■ PROBLEM DESCRIPTION
Take each line of the entries below that contains "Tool" and copy it.

■ AVAILABLE RECORDS
• • • •
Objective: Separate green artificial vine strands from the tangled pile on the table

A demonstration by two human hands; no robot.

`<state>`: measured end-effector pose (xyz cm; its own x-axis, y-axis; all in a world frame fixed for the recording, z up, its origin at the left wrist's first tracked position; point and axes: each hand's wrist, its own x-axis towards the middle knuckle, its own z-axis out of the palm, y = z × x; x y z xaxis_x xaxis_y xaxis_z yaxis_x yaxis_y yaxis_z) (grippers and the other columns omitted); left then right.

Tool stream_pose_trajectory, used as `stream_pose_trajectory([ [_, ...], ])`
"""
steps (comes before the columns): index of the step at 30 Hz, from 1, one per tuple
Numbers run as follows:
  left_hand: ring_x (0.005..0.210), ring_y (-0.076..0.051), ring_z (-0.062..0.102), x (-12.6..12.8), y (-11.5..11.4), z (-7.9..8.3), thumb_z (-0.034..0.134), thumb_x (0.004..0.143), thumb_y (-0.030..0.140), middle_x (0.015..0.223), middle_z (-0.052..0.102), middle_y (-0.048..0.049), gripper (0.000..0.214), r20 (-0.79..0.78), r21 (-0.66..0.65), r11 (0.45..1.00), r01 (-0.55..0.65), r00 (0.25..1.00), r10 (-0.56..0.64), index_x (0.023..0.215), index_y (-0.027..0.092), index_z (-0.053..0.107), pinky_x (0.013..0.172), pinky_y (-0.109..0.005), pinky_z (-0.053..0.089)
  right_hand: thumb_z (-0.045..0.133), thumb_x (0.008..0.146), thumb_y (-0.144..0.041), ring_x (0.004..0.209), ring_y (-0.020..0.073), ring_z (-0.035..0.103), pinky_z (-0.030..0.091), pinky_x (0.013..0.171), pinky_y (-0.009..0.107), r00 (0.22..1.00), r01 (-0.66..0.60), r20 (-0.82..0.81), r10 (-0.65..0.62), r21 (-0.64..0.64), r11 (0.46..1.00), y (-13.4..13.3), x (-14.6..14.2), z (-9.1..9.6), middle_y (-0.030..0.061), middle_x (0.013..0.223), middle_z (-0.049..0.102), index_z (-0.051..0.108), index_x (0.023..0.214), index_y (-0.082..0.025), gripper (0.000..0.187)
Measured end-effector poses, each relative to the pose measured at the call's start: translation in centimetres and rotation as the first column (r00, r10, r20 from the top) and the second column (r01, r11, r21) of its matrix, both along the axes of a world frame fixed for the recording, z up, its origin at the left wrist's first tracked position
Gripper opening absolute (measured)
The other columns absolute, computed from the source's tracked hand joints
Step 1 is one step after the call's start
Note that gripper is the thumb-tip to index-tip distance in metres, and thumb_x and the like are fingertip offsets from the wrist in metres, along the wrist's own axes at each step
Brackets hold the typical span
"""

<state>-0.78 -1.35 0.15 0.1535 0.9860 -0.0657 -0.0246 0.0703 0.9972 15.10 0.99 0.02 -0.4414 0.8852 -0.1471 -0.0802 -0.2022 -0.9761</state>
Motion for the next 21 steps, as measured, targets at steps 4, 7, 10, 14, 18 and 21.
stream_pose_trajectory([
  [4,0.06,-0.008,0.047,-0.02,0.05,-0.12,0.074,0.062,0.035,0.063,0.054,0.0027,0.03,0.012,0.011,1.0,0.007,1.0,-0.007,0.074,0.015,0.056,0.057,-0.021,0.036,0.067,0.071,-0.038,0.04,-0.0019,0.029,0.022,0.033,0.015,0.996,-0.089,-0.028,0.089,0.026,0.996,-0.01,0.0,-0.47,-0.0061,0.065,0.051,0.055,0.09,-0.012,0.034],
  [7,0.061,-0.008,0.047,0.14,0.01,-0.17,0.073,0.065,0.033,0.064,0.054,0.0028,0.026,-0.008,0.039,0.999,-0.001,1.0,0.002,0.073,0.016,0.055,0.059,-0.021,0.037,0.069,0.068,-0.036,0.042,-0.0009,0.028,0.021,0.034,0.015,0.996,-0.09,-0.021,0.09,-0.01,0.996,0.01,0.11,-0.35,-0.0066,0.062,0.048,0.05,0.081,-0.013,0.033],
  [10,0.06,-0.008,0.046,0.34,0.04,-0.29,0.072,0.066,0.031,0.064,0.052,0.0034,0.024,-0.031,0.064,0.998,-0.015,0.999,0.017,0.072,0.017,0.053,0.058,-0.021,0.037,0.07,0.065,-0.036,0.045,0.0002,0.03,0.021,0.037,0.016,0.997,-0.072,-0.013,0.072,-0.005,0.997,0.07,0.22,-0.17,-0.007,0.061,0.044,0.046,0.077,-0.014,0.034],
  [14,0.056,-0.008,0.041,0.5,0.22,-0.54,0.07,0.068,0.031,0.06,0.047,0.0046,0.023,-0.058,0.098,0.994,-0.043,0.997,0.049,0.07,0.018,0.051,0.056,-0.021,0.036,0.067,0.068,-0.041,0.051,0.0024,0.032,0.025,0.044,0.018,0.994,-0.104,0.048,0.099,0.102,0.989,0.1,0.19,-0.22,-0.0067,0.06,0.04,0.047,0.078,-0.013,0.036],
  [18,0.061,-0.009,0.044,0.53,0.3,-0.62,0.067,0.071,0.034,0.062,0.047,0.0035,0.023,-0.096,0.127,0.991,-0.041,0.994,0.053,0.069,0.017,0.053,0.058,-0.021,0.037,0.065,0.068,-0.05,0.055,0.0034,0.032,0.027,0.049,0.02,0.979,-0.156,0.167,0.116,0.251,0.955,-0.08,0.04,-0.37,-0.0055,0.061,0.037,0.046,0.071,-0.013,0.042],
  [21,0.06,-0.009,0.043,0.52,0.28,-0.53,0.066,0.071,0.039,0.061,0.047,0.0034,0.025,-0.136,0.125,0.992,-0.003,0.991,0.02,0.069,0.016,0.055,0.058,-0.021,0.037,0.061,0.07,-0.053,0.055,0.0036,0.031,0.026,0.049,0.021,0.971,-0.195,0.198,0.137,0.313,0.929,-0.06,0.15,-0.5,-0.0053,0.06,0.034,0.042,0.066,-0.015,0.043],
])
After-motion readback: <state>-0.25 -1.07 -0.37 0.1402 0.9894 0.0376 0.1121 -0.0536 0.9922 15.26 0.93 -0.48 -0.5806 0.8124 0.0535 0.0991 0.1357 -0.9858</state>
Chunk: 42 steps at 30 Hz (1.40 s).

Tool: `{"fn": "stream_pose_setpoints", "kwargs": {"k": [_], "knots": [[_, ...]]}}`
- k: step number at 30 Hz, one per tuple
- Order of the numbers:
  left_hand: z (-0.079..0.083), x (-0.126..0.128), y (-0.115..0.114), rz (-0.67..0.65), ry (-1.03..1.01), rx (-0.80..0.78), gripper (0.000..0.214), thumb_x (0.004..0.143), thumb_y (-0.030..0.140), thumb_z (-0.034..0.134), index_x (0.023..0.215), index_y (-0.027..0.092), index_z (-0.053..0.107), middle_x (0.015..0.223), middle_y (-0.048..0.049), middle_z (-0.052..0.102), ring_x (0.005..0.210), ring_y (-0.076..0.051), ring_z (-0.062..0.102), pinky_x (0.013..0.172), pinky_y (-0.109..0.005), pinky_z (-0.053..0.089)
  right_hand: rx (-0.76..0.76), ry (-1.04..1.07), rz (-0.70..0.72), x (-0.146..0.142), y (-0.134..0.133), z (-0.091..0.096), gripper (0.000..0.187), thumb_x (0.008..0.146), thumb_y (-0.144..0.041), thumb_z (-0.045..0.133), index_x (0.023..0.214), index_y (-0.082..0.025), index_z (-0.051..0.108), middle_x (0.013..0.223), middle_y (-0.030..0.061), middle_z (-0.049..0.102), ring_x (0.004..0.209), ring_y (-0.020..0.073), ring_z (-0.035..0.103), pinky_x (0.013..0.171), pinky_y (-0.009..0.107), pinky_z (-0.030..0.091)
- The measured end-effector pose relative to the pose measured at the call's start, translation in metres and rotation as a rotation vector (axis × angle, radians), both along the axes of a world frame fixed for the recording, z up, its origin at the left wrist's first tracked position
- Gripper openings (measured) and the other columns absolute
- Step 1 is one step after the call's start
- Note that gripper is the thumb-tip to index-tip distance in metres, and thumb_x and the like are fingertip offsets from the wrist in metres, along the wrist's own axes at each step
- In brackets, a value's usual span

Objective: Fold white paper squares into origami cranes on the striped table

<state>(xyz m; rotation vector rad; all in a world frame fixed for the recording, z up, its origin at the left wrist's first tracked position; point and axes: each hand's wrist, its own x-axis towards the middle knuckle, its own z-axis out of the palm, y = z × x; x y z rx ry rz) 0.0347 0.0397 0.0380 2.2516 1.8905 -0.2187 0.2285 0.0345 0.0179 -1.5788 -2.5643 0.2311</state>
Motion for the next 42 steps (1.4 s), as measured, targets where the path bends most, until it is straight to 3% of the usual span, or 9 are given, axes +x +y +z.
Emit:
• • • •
■ SOLUTION FOR THIS PROBLEM
Tool stream_pose_trajectory, used as `stream_pose_trajectory([ [_, ...], ])`
Tool: `{"fn": "stream_pose_setpoints", "kwargs": {"k": [_], "knots": [[_, ...]]}}`

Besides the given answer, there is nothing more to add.